The controller obviously needs to keep track of the QView. It also stores whether the search is currently running automatically or not. There is an invocation for use with the timer (we use the same invocation again and again). The controller also stores the timer.
The controller is the application’s delegate and applicationDidFinishLaunching: is its most important method, where it initializes the menu, creates the window with the board and prepares for use of the timer. The three methods runSearch:, haltSearch: and next: are invoked through clicks on the application’s main menu. They run the search, halt it or advance it by a single step, respectively. The method validateMenuItem: enables and disables the corresponding entries on the main menu according to the run state of the application. The method tick is invoked when the timer fires.
The method validateMenuItem: recognizes menu items by tags. This is recommended for large applications where internationalization plays a role; i.e. we do not want to depend on the title of an item, as it may change. (Thanks Fabien Vallon for the hint.)
The first thing applicationDidFinishLaunching: does is to query the command line arguments. The second argument contains the size of the board.
The next step is to build the application’s menu and set the tags of each item. There are three entries to control the search: run, halt and next. The fourth entry of the menu quits the application. We assign and display the menu.
We require exactly one argument, namely the size of the board.
The command line argument is a string. We require a scanner to retrieve the integer value from the string. We throw an exception if the scanner fails or the board is to small (min. is a two by two).
The intial state is step mode, i.e. we are not running.
We are ready to instantiate the QView that will perform the search and display the board.
The next step is to build the window. The size of the content rectangle is equal to the size of the view, since it will be the content view of the window. We allocate and initialize the window, which is titled, but not resizable. The title of the window indicates what size of queens problem we are solving.
We place the view in the window, center it and make it appear on screen.
The last step is to create the one invocation that will be used with all timers. It captures the target object (the controller) and the selector (tick). It is retained because it must persist throughout the lifetime of the application.
The method runSearch: is invoked via the main menu. It sets the internal state to “running” and schedules a timer that fires at FAIL_PAUSE intervals.
The method haltSearch: resets the internal state to “halted” and invalidates the timer, which stops firing and is autoreleased.
The method next: is invoked from the menu and advances the search one step.
The method validateMenuItem: is invoked by the application object. It checks for three cases when a menu item should be disabled: the “stop” item when we are not running, the “start” item when we are running and the “next” item when we are running.

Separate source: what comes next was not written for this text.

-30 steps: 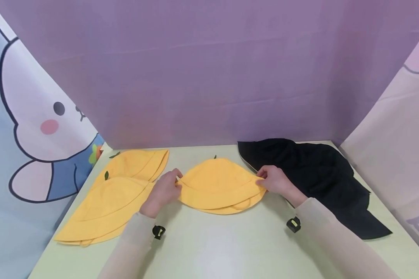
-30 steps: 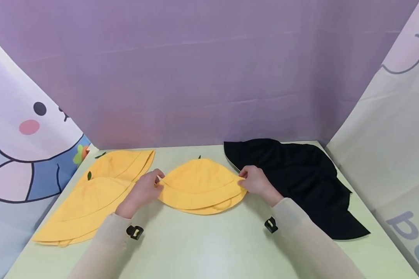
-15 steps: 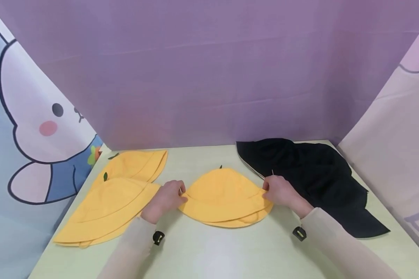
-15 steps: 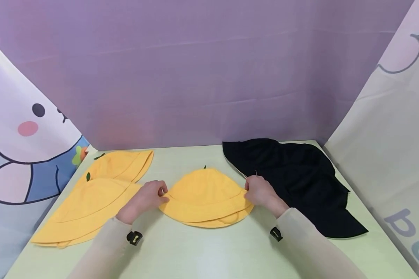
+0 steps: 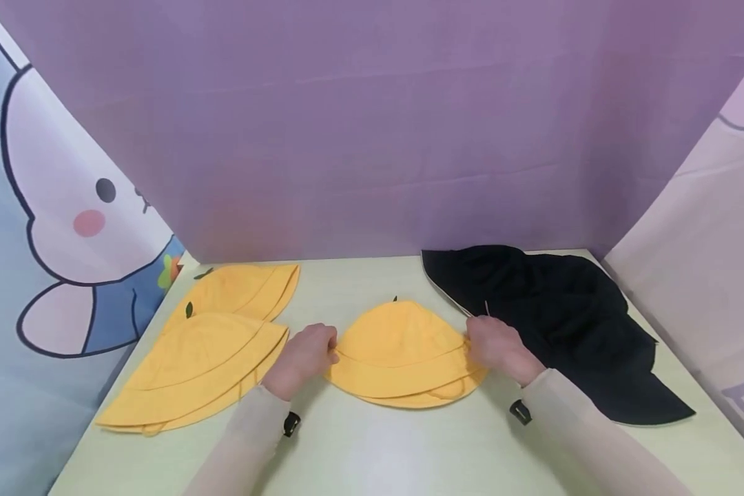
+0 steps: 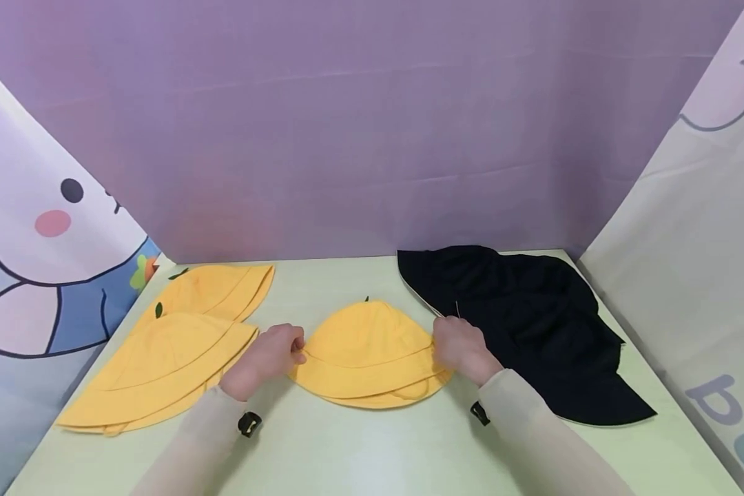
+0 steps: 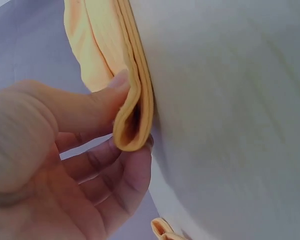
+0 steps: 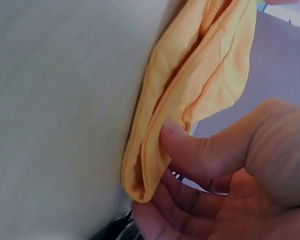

The last method is called tick and it is invoked by the timer. It advances the search by a single step and checks whether a solution has been found, in which case the timer is set to fire after SOL_PAUSE seconds, so that the user has time to inspect the structure of the solution.
The function main concludes the recipe. It sets up an autorelease pool, creates the application object and makes the controller be its delegate. It then runs the application. The autorelease pool is released on exit.